:: Assigned task ::
What appears from the line containing "supposedly the pile" to the end of the listing below should be copied exactly, with no other lines.

-- Data listing follows --

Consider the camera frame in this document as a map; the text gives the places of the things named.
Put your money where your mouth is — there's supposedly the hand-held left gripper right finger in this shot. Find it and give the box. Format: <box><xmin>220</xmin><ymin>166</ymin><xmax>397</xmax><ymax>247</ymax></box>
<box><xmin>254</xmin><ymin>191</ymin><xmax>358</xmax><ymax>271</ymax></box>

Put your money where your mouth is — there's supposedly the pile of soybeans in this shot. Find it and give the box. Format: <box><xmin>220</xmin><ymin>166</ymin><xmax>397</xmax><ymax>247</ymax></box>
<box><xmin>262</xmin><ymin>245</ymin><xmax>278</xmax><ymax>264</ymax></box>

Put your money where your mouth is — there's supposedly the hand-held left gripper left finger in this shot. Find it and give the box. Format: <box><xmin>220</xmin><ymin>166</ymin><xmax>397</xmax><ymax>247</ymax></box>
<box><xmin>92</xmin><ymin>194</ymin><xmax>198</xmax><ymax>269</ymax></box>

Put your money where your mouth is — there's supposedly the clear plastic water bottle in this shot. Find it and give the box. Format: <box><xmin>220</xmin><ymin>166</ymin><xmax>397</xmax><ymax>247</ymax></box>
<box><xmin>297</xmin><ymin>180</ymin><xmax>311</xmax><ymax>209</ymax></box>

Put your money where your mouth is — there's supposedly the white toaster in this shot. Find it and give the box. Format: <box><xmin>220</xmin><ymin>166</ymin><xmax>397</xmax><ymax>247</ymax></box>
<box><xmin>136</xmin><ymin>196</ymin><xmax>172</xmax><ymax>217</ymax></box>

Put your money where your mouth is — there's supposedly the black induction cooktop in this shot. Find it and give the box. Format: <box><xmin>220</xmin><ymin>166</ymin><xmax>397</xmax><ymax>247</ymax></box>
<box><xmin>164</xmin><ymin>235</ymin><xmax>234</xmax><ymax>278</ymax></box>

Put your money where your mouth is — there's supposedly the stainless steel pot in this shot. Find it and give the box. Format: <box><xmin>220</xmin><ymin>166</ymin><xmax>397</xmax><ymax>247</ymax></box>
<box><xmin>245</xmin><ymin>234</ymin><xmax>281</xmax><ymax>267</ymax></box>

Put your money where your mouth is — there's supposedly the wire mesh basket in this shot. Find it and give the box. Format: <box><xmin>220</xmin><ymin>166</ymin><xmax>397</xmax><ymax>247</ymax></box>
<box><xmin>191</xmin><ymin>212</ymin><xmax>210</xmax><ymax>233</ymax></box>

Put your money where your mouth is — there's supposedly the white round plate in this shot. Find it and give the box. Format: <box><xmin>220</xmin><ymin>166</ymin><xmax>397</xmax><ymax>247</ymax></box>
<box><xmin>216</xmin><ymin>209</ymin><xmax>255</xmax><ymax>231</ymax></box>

-- Data listing concluded --

:: Written solution ::
Put your money where your mouth is — there's supposedly the pile of soybeans in this shot. Find it and give the box. Format: <box><xmin>220</xmin><ymin>166</ymin><xmax>397</xmax><ymax>247</ymax></box>
<box><xmin>262</xmin><ymin>245</ymin><xmax>278</xmax><ymax>264</ymax></box>

Put your money where your mouth is — there's supposedly the hand-held left gripper left finger in this shot. Find it and give the box. Format: <box><xmin>220</xmin><ymin>166</ymin><xmax>397</xmax><ymax>247</ymax></box>
<box><xmin>92</xmin><ymin>194</ymin><xmax>198</xmax><ymax>269</ymax></box>

Put your money where your mouth is — there's supposedly the clear plastic water bottle in this shot. Find it and give the box. Format: <box><xmin>220</xmin><ymin>166</ymin><xmax>397</xmax><ymax>247</ymax></box>
<box><xmin>297</xmin><ymin>180</ymin><xmax>311</xmax><ymax>209</ymax></box>

Put your money where your mouth is — there's supposedly the white toaster in this shot. Find it and give the box. Format: <box><xmin>220</xmin><ymin>166</ymin><xmax>397</xmax><ymax>247</ymax></box>
<box><xmin>136</xmin><ymin>196</ymin><xmax>172</xmax><ymax>217</ymax></box>

Put your money where your mouth is — there's supposedly the black induction cooktop in this shot. Find it and give the box. Format: <box><xmin>220</xmin><ymin>166</ymin><xmax>397</xmax><ymax>247</ymax></box>
<box><xmin>164</xmin><ymin>235</ymin><xmax>234</xmax><ymax>278</ymax></box>

Put your money where your mouth is — there's supposedly the stainless steel pot in this shot. Find it and give the box. Format: <box><xmin>220</xmin><ymin>166</ymin><xmax>397</xmax><ymax>247</ymax></box>
<box><xmin>245</xmin><ymin>234</ymin><xmax>281</xmax><ymax>267</ymax></box>

Put your money where your mouth is — there's supposedly the wire mesh basket in this shot. Find it and give the box. Format: <box><xmin>220</xmin><ymin>166</ymin><xmax>397</xmax><ymax>247</ymax></box>
<box><xmin>191</xmin><ymin>212</ymin><xmax>210</xmax><ymax>233</ymax></box>

Put your money where your mouth is — there's supposedly the white round plate in this shot. Find it and give the box. Format: <box><xmin>220</xmin><ymin>166</ymin><xmax>397</xmax><ymax>247</ymax></box>
<box><xmin>216</xmin><ymin>209</ymin><xmax>255</xmax><ymax>231</ymax></box>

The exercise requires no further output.